Saturday, October 27, 2018

October 27, 1940 -- Ida B. Wells Homes Dedication
October 27, 1940 –Close to 15,000 people attend the dedication of the Ida B. Wells Homes at Thirty-Eighty Street and Vernon Avenue even though the first families will not move into the homes, which will eventually hold 1,662 families, until January 18, 1941.  The Chairman of the Chicago Housing Authority, Joseph W. McCarthy, hosts the event with Oscar W. Rosenthal, the chairman of the Illinois State Housing Board, making the statement of the afternoon, saying that the project “will be ‘just a pile of masonry’ unless it gives impetus to the democratic spirt and strengthens American life.” [Chicago Daily Tribune, October 28, 1940]  Nearly 16,000 families have applied for inclusion in the project which will charge rents ranging from $18 a month for a two-room apartment to $23 a month for a half-dozen rooms.  The development would be the largest of the demonstration developments built under President Franklin D. Roosevelt’s Public Works Administration and the first such development in Chicago to include a city park with a playground and playing fields. []  Although it was a mecca for carefully-screened two-parent families in its opening years, a variety of factors brought about a spiral of disintegrating conditions that ultimately led to the development’s closing in 2002.  It was demolished to make room for the mixed-income community of Oakwood Shores.

October 27, 2007 – Chicago Tribune architecture critic Blair Kamen begins his column with this disclosure, “Donald Trump hung up on me this week after he phoned to defend the blatantly commercial 10-foot-tall Michigan Avenue kiosk for his 92-story-hotel-condo tower.” [Chicago Tribune, October 27, 2007] A week earlier the paper’s Tempo column had run a story about the kiosk that sat on a sidewalk in front of the Wrigley Building.  That stirred a fire under Forty-Second Ward Alderman Burton Natarus, who vowed to get the advertising taken from the kiosk despite the fact that it was he who had backed the legislation allowing the advertising in the first place.  Trump, before he hung up, reminded Kamen of the fact that the glitzy kiosk was justified because he had spent $18 million to rebuild the superstructure of Wabash Avenue next to the new tower, saying, “This is a very small element of a very big commitment that I made to Chicago.”  As Kamen pressed the issue, Trump ultimately responded, “Write it any way you write it.  I’ve had it with you.  Thanks Blair.” It would be over two years before the kiosk would come down, but finally on January 8, 2009 it was dismantled.
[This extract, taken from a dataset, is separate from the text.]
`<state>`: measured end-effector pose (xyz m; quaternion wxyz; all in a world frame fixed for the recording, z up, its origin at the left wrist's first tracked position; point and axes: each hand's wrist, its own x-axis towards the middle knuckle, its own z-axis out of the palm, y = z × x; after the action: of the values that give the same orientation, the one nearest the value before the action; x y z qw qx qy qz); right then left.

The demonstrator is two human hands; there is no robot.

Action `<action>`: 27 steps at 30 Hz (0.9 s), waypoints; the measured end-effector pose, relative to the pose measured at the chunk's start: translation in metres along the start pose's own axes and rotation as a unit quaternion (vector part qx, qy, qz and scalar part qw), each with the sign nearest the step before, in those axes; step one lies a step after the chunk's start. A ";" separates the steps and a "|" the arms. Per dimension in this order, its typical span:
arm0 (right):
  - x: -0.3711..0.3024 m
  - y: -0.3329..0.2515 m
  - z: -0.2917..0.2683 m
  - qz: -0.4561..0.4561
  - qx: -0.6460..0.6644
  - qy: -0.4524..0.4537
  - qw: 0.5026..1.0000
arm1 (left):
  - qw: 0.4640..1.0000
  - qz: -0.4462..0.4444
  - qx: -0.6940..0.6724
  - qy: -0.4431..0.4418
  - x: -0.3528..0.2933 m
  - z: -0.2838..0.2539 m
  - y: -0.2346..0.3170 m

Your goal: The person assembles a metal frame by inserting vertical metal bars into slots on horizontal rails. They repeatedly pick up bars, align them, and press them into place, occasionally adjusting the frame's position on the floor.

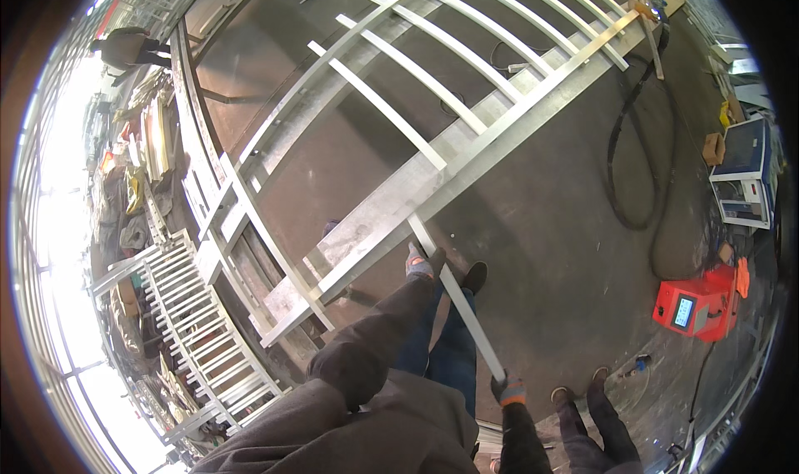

The city won this fight against a guy who never forgets a slight. Trump would go on to place his name on one of the city’s signature buildings in letters so large that a 10-foot-tall glitzy kiosk he was told he couldn’t keep five years earlier seemed almost laughable. 

October 27, 1971 – The announcement is made that plans are complete for an 800-unit building that will sit on the lakefront border of the Illinois Center development being created over a former railroad freight yard.  The Chicago architectural firm of Solomon, Cordwell and Buenz will design the building and the developers will be the Illinois Center Corporation, a subsidiary of Illinois Central Industries, Inc. and Talman Services Corporation, a subsidiary of Talman Federal Savings & Loan Association.  The residential building, today’s Harbor Point, will benefit from a city plan to reroute Lake Shore Drive so that it will curve around the building’s east side, ensuring that the tower will be more easily accessible, allowing it to stand as an architecturally significant statement on the southeast side of the Illinois Center development.  Harbor Point stands next to the lake to the left in this photo.  Note that the old "S" curve still exists as the new road is being constructed, and running east and west along Wacker Drive are strings of freight cars where today's Lake Shore East stands.